1. Academic Validation
  2. Bifidobacteria-mediated immune system imprinting early in life

Bifidobacteria-mediated immune system imprinting early in life

  • Cell. 2021 Jul 22;184(15):3884-3898.e11. doi: 10.1016/j.cell.2021.05.030.
Bethany M Henrick 1 Lucie Rodriguez 2 Tadepally Lakshmikanth 2 Christian Pou 2 Ewa Henckel 3 Aron Arzoomand 2 Axel Olin 2 Jun Wang 2 Jaromir Mikes 2 Ziyang Tan 2 Yang Chen 2 Amy M Ehrlich 4 Anna Karin Bernhardsson 2 Constantin Habimana Mugabo 2 Ylva Ambrosiani 5 Anna Gustafsson 6 Stephanie Chew 4 Heather K Brown 4 Johann Prambs 4 Kajsa Bohlin 6 Ryan D Mitchell 4 Mark A Underwood 7 Jennifer T Smilowitz 8 J Bruce German 8 Steven A Frese 9 Petter Brodin 10
Affiliations

Affiliations

  • 1 Evolve BioSystems, Inc., Davis, CA 95618, USA; Department of Food Science and Technology, University of Nebraska, Lincoln, Lincoln, NE 68588-6205, USA. Electronic address: bhenrick2@unl.edu.
  • 2 Science for Life Laboratory, Department of Women's and Children's Health, Karolinska Institutet, 17121 Solna, Sweden.
  • 3 Science for Life Laboratory, Department of Women's and Children's Health, Karolinska Institutet, 17121 Solna, Sweden; Department of Clinical Science, Intervention and Technology, Karolinska Institutet, 14152 Stockholm, Sweden; Department of Neonatology, Karolinska University Hospital, 14186 Stockholm, Sweden.
  • 4 Evolve BioSystems, Inc., Davis, CA 95618, USA.
  • 5 Department of Clinical Science, Intervention and Technology, Karolinska Institutet, 14152 Stockholm, Sweden.
  • 6 Department of Clinical Science, Intervention and Technology, Karolinska Institutet, 14152 Stockholm, Sweden; Department of Neonatology, Karolinska University Hospital, 14186 Stockholm, Sweden.
  • 7 Foods for Health Institute, University of California, Davis, Davis, CA 95616, USA; Department of Pediatrics, University of California Davis Children's Hospital, Sacramento, CA 95817, USA.
  • 8 Foods for Health Institute, University of California, Davis, Davis, CA 95616, USA; Department of Food Science and Technology, University of California, Davis, Davis, CA 95616, USA.
  • 9 Department of Food Science and Technology, University of Nebraska, Lincoln, Lincoln, NE 68588-6205, USA; Department of Nutrition, University of Nevada, Reno, Reno, NV 89557, USA.
  • 10 Science for Life Laboratory, Department of Women's and Children's Health, Karolinska Institutet, 17121 Solna, Sweden; Pediatric Rheumatology, Karolinska University Hospital, 17176 Solna, Sweden.
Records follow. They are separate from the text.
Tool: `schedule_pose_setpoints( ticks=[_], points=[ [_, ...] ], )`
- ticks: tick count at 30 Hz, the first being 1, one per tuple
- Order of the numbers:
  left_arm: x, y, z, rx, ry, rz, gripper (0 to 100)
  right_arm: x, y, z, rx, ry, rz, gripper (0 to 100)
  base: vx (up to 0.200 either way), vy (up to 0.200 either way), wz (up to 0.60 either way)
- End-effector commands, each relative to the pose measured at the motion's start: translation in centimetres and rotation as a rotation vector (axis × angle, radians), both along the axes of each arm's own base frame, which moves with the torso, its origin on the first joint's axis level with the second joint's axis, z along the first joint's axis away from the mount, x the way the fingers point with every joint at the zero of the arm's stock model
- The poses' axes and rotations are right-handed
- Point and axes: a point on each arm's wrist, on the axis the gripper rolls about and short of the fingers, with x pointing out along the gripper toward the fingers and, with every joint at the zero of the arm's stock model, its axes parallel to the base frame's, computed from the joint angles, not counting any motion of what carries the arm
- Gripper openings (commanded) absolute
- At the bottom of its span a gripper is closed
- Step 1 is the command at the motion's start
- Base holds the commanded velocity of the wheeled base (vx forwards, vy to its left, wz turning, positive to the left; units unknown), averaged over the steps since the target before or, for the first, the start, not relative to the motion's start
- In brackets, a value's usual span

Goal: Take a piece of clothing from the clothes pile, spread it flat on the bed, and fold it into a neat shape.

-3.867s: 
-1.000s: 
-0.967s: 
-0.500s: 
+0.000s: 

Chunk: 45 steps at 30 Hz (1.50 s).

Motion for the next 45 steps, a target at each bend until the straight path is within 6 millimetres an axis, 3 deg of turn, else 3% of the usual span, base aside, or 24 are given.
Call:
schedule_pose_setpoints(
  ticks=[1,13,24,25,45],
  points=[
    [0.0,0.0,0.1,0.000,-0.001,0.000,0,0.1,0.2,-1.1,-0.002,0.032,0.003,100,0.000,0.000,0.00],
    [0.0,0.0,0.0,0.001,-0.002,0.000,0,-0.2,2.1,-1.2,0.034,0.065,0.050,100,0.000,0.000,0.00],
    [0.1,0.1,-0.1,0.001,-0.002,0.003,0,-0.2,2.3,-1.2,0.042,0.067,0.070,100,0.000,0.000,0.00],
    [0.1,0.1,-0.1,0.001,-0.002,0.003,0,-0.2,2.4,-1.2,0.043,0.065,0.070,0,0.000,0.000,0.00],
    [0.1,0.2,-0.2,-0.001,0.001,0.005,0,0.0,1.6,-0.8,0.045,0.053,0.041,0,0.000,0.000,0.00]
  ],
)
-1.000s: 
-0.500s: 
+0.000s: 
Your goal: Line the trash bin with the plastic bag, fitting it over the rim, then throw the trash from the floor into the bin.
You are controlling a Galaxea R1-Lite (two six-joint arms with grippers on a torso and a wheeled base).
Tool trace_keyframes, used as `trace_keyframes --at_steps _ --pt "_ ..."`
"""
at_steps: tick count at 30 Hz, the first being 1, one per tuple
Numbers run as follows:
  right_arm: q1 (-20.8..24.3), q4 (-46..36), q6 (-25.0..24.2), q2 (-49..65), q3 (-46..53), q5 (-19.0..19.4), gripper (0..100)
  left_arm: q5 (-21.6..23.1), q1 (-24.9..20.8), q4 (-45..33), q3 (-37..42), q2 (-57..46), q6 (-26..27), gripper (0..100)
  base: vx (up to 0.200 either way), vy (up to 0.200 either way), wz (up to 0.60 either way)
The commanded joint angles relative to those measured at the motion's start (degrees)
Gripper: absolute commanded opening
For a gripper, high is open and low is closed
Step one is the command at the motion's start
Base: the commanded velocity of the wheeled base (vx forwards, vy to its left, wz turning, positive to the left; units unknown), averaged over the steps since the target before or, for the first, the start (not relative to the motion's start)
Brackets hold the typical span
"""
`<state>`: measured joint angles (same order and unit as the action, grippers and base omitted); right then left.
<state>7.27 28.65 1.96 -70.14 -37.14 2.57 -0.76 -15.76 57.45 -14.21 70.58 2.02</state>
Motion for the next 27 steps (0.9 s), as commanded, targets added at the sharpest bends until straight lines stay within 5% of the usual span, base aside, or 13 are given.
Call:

Electronic address: petter.brodin@ki.se.
Abstract

Immune-microbe interactions early in life influence the risk of allergies, asthma, and Other inflammatory diseases. Breastfeeding guides healthier immune-microbe relationships by providing nutrients to specialized microbes that in turn benefit the host's immune system. Such bacteria have co-evolved with humans but are now increasingly rare in modern societies. Here we show that a lack of bifidobacteria, and in particular depletion of genes required for human milk oligosaccharide (HMO) utilization from the metagenome, is associated with systemic inflammation and immune dysregulation early in life. In breastfed infants given Bifidobacterium infantis EVC001, which expresses all HMO-utilization genes, intestinal T helper 2 (Th2) and Th17 cytokines were silenced and interferon β (IFNβ) was induced. Fecal water from EVC001-supplemented infants contains abundant indolelactate and B. infantis-derived indole-3-lactic acid (ILA) upregulated immunoregulatory Galectin-1 in Th2 and Th17 cells during polarization, providing a functional link between beneficial microbes and immunoregulation during the first months of life.

Keywords

human immunology; immune system development; mass cytometry; metagenomics; microbiome; neonate; neonatology; newborn immune systems; systems immunology; transcriptome.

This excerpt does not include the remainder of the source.